ABOUT THIS TASK: Please give back only the lines below from the one containing "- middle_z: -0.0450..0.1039" to the one containing "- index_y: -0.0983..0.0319", each repeated word for word, both ends included.

PROVIDED DATA:
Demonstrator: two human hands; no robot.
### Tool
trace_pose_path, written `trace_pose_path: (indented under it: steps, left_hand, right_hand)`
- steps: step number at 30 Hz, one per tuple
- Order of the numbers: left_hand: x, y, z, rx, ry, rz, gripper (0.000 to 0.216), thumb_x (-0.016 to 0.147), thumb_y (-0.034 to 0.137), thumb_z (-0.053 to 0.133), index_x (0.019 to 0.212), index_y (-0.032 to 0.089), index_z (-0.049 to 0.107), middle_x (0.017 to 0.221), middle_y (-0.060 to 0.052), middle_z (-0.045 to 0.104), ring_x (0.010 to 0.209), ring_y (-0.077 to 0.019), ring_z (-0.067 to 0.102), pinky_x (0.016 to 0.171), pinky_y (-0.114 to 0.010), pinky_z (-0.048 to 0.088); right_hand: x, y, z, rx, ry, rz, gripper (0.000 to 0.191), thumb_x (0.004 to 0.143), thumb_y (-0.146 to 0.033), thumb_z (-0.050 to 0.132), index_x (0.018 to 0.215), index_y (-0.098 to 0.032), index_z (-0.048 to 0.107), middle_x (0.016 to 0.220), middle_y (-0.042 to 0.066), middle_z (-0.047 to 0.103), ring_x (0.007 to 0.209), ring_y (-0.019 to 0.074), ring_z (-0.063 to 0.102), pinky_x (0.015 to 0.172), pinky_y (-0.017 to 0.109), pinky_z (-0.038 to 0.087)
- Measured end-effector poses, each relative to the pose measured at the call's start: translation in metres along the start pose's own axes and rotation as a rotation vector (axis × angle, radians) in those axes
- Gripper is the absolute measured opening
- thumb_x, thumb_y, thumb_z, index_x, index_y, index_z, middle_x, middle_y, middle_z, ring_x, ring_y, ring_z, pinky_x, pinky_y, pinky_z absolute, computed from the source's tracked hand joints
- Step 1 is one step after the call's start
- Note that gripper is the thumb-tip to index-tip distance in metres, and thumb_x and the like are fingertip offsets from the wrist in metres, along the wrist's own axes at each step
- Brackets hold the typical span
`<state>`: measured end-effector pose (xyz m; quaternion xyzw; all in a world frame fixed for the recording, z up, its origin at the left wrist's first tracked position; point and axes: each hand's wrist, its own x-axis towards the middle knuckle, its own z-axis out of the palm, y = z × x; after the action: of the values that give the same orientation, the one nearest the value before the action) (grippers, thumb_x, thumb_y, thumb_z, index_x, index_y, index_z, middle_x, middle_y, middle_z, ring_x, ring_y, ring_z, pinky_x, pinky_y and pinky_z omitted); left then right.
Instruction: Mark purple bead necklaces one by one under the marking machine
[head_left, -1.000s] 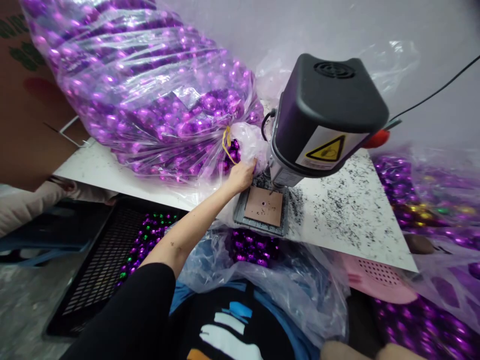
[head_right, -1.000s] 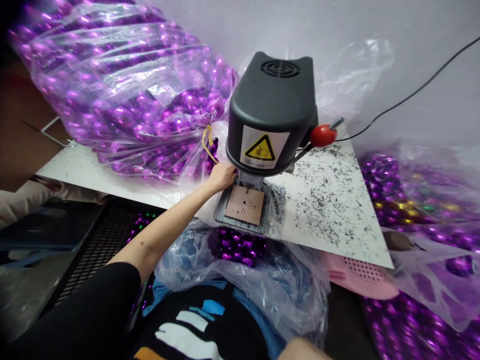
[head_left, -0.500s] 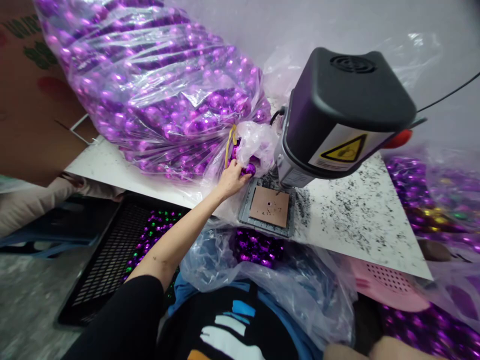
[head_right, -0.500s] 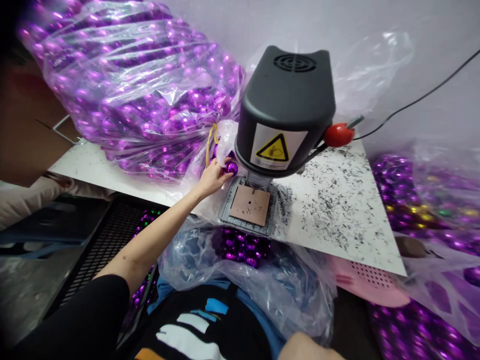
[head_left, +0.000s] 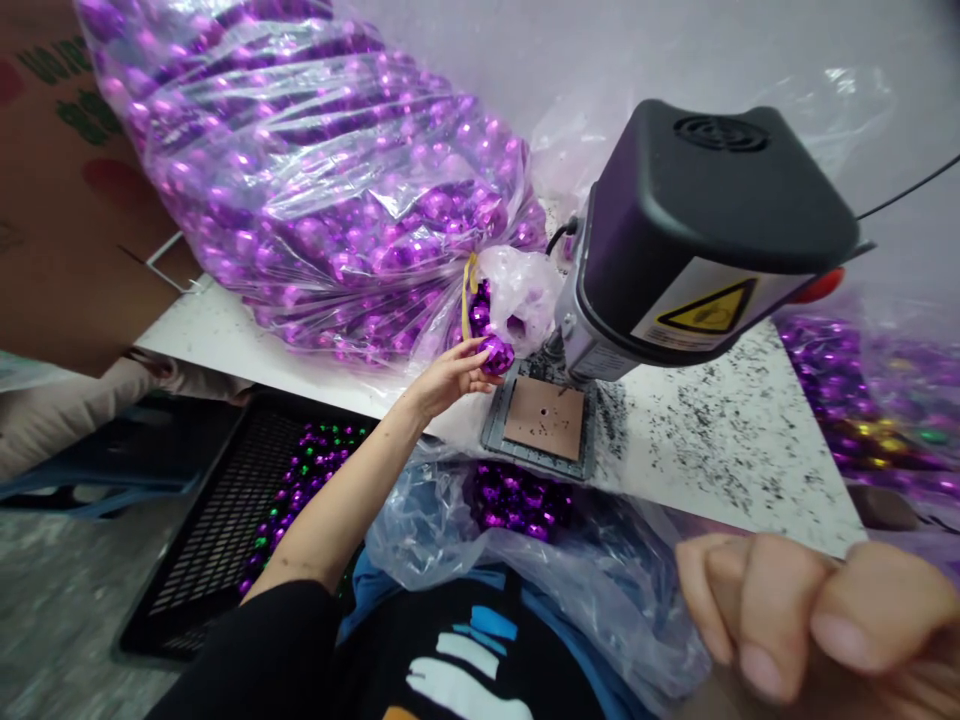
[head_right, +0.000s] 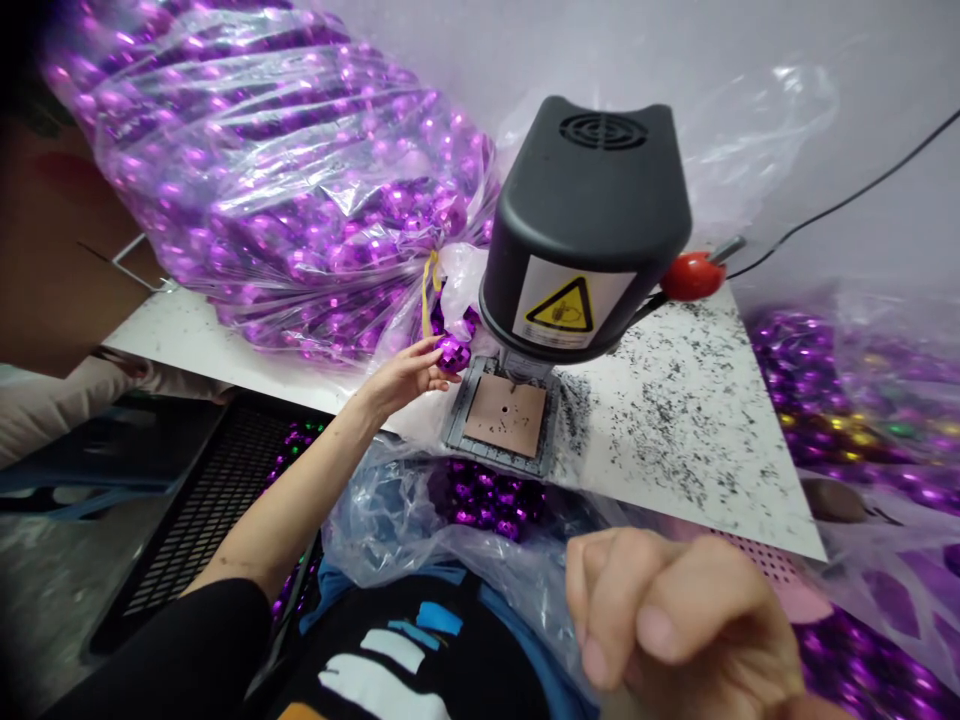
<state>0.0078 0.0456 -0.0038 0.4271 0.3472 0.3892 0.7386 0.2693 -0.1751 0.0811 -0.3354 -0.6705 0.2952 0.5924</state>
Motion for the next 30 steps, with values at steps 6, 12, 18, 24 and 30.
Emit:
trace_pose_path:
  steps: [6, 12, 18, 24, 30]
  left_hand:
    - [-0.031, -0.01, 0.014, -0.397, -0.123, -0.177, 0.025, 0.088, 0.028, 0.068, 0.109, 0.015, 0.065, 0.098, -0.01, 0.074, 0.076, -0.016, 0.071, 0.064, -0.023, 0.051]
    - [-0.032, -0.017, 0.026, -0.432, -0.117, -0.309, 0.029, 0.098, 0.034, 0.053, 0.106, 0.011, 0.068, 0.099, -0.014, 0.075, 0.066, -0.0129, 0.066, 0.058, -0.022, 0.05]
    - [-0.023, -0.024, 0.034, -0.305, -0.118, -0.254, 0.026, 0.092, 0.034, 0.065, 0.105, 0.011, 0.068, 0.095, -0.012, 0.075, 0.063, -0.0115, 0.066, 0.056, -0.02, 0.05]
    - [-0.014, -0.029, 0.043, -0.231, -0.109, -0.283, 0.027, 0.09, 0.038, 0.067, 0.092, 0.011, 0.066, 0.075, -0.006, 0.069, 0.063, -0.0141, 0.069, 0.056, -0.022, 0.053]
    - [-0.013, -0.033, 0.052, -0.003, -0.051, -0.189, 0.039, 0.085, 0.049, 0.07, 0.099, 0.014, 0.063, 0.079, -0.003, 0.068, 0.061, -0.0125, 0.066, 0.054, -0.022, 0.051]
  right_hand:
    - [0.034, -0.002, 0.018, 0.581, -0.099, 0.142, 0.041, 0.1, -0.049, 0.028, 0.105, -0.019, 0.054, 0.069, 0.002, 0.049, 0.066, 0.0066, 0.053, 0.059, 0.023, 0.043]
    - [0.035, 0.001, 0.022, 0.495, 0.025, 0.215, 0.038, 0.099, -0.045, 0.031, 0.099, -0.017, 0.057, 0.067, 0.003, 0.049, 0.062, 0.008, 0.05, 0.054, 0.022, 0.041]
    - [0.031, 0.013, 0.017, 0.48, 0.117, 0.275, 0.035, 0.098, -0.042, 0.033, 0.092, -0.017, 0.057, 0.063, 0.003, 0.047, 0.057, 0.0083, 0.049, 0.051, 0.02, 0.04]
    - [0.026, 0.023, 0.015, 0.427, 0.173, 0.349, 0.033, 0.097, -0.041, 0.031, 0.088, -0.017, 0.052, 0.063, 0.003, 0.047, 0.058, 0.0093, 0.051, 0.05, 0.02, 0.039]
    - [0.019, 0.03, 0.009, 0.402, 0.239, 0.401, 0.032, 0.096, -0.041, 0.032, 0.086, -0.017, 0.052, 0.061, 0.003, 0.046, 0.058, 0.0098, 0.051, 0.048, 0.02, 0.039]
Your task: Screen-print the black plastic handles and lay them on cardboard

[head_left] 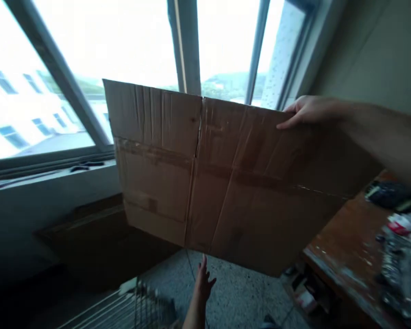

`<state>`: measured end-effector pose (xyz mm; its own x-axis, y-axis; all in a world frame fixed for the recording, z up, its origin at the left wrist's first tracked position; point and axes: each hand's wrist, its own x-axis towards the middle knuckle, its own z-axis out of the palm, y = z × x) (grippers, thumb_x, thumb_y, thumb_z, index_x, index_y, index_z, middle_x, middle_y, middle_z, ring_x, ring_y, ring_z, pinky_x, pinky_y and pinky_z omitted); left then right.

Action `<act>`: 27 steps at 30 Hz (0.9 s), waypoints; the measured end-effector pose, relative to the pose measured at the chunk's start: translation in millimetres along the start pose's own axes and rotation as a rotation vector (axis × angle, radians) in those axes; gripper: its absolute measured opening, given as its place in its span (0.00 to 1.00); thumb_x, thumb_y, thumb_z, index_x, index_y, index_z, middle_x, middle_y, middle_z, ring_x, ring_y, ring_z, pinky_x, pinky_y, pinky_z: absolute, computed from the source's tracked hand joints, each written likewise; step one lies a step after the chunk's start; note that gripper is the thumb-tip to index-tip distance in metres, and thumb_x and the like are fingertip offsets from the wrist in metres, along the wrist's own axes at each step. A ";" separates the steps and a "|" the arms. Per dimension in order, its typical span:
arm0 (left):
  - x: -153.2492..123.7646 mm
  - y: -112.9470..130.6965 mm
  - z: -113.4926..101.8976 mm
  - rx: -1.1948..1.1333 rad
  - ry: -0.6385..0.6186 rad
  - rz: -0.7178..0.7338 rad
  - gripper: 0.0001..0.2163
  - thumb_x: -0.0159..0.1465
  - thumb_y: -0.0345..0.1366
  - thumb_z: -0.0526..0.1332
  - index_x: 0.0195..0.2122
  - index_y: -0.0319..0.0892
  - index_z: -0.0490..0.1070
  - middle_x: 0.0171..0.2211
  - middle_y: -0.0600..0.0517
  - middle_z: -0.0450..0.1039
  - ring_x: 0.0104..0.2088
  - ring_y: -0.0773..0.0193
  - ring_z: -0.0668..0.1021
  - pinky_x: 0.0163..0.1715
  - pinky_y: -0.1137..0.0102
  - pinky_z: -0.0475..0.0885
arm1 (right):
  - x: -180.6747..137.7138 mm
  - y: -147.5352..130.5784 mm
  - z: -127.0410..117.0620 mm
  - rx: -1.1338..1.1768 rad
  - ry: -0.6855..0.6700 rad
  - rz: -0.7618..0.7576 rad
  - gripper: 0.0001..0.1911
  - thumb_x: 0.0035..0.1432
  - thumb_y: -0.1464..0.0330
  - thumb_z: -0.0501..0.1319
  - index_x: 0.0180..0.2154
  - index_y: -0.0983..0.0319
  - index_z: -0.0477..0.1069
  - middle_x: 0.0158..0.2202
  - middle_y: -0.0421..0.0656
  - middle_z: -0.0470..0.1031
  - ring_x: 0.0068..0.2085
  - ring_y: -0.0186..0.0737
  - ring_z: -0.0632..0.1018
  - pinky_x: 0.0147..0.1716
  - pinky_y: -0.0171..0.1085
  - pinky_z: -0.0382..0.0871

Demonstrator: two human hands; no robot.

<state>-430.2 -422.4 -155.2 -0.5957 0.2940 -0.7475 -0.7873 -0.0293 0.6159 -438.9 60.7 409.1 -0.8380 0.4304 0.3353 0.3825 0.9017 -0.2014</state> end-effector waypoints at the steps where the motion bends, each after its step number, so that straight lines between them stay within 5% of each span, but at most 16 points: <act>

RESPONSE TO THIS EXERCISE:
  - middle_z: -0.0450..0.1039
  - ring_x: 0.0104..0.2088
  - ring_y: -0.0773..0.0193
  - ring_z: -0.0668..0.1021
  - pinky_x: 0.0163..0.1715
  - pinky_y: -0.1137..0.0102
  - pinky_z: -0.0475..0.0885
arm1 (right):
  - x: -180.6747..137.7138 mm
  - y: -147.5352..130.5784 mm
  - z: -127.0410..117.0620 mm
  - rx: -1.1338..1.1768 rad
  - ry: -0.6855..0.6700 rad
  - rz: -0.7618..0.7576 rad
  - gripper: 0.0001..0.1911
  - thumb_x: 0.0035..0.1432
  - thumb_y: -0.1464..0.0330
  - thumb_z: -0.0501..0.1319
  - index_x: 0.0180..0.2154
  - index_y: -0.0983..0.0319

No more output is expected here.